The European Union (EU) has officially stepped back from its previously planned 2035 ban on the sale of new internal combustion engine (ICE) vehicles, making a significant recalibration of its automotive emissions strategy. The new policy changes what was once a firm deadline for ending sales of new petrol and diesel vehicles across the union’s state members.
The European Commission (EC) has revised its approach to the 2035 target, replacing the earlier requirement for a 100% reduction in vehicle carbon dioxide (CO2) emissions with a more flexible framework. Instead of a full phase-out, carmakers will now be required to meet a 90% reduction in average fleet emissions by 2035, measured against the existing policy’s 2021 levels.

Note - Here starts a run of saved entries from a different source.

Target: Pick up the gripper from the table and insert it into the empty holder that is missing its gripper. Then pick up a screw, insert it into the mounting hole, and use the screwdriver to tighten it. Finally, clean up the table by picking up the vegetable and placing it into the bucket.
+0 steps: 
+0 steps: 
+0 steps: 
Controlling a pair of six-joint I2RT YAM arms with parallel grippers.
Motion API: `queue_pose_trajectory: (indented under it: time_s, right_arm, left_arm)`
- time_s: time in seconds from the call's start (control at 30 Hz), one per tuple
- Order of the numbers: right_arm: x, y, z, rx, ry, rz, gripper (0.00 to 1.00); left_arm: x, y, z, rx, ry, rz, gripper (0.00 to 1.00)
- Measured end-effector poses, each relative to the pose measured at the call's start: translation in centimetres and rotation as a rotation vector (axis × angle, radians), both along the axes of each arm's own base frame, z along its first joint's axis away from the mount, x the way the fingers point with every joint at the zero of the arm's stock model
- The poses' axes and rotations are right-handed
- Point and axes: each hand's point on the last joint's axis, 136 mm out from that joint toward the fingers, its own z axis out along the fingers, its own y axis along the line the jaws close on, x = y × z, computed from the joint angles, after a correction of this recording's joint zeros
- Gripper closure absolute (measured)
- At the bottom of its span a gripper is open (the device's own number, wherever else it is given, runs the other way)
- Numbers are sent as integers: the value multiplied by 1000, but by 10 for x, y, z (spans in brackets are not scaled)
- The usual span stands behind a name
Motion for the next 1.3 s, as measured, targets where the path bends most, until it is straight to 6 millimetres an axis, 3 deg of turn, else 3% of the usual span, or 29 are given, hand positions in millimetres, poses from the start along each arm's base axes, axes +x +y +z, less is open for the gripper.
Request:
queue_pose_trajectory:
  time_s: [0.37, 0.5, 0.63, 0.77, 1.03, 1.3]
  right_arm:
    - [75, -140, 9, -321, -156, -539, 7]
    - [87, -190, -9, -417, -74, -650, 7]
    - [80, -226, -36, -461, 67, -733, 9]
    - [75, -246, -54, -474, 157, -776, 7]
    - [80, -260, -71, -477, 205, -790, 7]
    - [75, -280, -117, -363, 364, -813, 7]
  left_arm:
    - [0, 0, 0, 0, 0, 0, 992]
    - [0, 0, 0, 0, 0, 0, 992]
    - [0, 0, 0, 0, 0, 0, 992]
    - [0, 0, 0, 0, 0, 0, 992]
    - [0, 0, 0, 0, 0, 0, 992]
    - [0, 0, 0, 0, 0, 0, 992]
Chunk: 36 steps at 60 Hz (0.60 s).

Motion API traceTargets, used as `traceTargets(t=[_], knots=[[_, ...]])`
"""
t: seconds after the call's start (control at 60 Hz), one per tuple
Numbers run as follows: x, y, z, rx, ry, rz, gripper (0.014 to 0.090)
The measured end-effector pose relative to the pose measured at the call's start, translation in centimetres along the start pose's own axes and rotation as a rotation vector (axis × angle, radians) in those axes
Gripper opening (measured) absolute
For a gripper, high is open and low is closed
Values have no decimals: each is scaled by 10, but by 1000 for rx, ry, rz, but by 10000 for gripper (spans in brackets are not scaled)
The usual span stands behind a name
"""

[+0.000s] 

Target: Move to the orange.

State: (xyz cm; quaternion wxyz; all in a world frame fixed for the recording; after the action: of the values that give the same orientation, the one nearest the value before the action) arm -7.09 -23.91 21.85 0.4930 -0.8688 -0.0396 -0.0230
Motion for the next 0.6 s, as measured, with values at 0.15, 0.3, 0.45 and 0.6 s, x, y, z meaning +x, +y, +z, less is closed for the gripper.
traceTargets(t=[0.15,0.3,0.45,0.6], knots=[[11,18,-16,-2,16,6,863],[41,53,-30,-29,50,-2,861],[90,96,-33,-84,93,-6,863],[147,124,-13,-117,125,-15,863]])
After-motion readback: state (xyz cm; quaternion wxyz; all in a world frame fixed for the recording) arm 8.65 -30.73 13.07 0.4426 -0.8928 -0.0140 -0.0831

This adjustment means the sale of new ICE vehicles will not be outright prohibited after 2035. A limited number of ICE-powered models, including hybrid vehicles and those running on alternative low-carbon fuels, may continue to be sold, provided manufacturers meet the revised emissions threshold. The remaining emissions gap may be addressed through approved offset mechanisms, such as the use of sustainable fuels or low-carbon materials in vehicle production.

The move represents a notable shift from the EU’s earlier stance, which placed 2035 as a hard stop for new petrol and diesel cars. It follows growing pressure from several member states and industry stakeholders who raised concerns about the economic and industrial implications of a 100% ICE ban. Automakers argue that supply-chain constraints, uneven electric vehicle (EV) adoption rates, and global competition require a more technologically neutral transition.
Under the updated proposal, the EU is seeking to balance long-term climate objectives with industrial competitiveness. By allowing multiple pathways to reduce emissions rather than mandating a single technology outcome, policymakers aim to give manufacturers greater flexibility while still driving substantial carbon reductions.
Reactions to the announcement have been a mixed bag. Parts of the automotive industry have welcomed the decision, viewing it as a realistic adjustment that acknowledges market realities and preserves consumer choice. Environmental groups, however, have criticised the change, warning that weakening the 2035 target could slow the pace of electrification and undermine climate commitments.

While the revised framework has been formally presented, it still requires approval from the Parliament and EU member states before it becomes a law. Further debate is expected as lawmakers weigh the trade-offs between economic growth and environmental sustainability.